Doing a Job on Labor

A Harvard economist finds that the Internet's impact on the workplace is substantial -- and mostly for the better

The Web may not have made the Old Economy obsolete. But it has profoundly affected labor markets, according to a study by Richard B. Freeman, a Harvard University economist.

Using government survey data from 1998 through 2001, Freeman found that workers who used the Internet on the job worked 5% longer hours than those who didn't, other things being equal. That doesn't include the extra time that people spend checking into work from home over the Internet. Freeman said there's no way to tell whether the extra hours worked are productive.

Freeman also found that people who use the Net at work get paid more. But with Internet usage widening to all types of jobs, he predicts this difference will eventually disappear. And there's no doubt that Net usage at work is picking up steam. In 2001, 41% of all workers 18 to 65 used the Net, compared with 17% in 1997.


  Freeman goes on to predict that the Internet will allow more cross-border connections between job seekers and job offerers. "A person in Russia or India has the same access to job listings as a person in Detroit," says Freeman of Internet-based recruiting. At the same time, the Web lets workers commute to work virtually. So a Russian could accept a job in the U.S. without moving there.

In the future, companies may stretch the time it takes them to make a decision about hiring, Freeman says.

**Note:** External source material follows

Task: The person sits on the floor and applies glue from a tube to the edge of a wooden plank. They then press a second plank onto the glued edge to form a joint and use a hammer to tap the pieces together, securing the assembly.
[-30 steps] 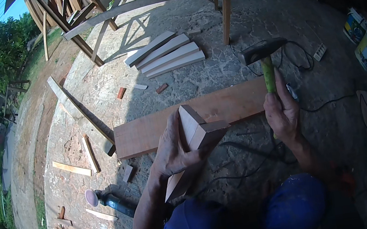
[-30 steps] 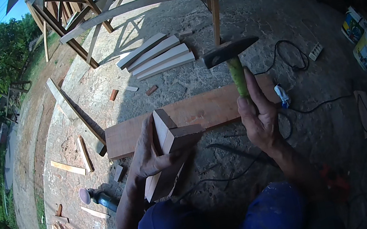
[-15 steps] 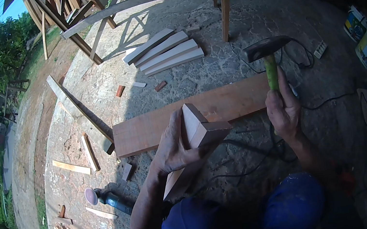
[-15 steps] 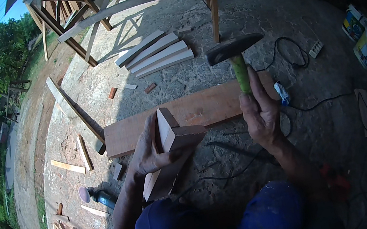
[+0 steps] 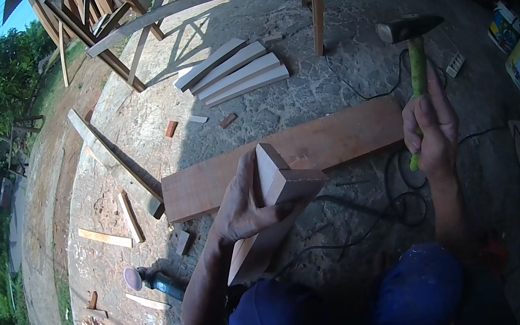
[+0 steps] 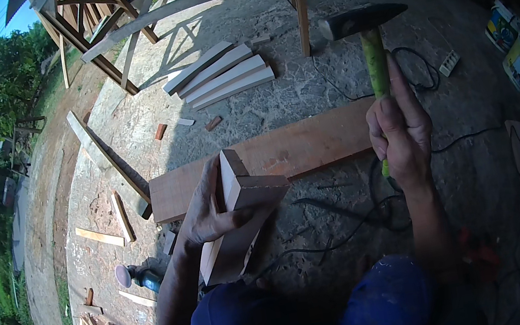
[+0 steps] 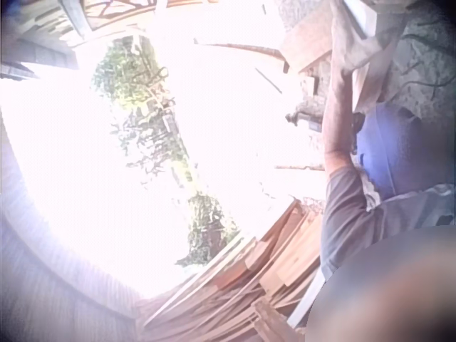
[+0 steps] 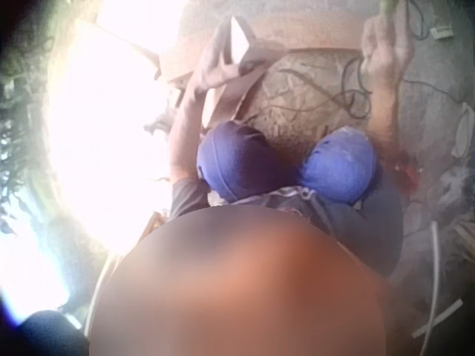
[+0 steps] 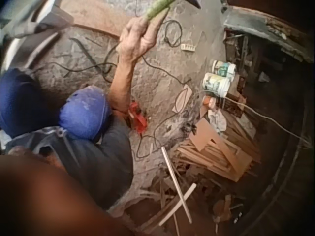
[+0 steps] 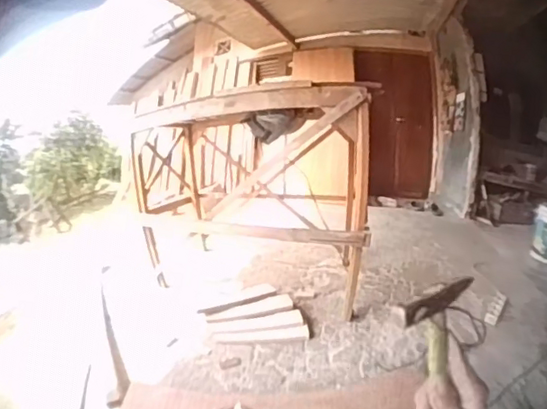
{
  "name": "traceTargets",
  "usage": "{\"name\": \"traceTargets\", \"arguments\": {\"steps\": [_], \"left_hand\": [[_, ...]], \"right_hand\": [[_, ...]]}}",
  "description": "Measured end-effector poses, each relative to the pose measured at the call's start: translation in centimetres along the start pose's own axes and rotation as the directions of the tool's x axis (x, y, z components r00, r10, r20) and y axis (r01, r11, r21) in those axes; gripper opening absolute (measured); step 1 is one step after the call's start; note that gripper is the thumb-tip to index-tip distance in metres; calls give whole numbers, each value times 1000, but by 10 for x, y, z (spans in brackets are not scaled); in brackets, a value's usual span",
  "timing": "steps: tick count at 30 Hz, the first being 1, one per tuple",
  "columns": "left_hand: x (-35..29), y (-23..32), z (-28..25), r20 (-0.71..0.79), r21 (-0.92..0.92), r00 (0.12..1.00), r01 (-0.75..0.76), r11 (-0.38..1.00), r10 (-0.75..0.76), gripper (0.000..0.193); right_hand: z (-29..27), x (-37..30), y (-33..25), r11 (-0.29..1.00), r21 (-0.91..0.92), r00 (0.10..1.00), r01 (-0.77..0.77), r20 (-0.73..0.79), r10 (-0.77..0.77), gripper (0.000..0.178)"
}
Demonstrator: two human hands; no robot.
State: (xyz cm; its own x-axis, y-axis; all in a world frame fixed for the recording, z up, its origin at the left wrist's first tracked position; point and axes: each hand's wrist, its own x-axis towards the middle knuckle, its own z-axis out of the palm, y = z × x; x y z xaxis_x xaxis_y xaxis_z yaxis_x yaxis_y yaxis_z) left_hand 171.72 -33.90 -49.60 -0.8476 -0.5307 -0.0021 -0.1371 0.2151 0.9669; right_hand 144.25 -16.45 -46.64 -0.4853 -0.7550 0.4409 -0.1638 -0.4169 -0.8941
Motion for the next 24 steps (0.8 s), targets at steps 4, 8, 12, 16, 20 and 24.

Since they know they have access to a larger pool of labor through the Net, waiting to find the perfect match might make sense. But for European labor markets, which are far less mobile than those in the U.S., Freeman believes the way the Net tears down borders will outweigh the effect of companies waiting for the right match. That could lower unemployment in Europe.

Labor unions' recruiting and communications with members have also become much more efficient thanks to the Internet, argues Freeman. The National Writers Union, for example, gets one-third to one-half of its new members off the Web. That means unions don't have to pay expensive union reps to reach workers.

Since their Web sites are accessible to nonmembers as well, unions can broaden their influence through information dissemination. Union Web sites publish information about laws that affect workers' rights. Over the Internet, nonmembers can learn about their rights and forward the unions' agenda independently, says Freeman.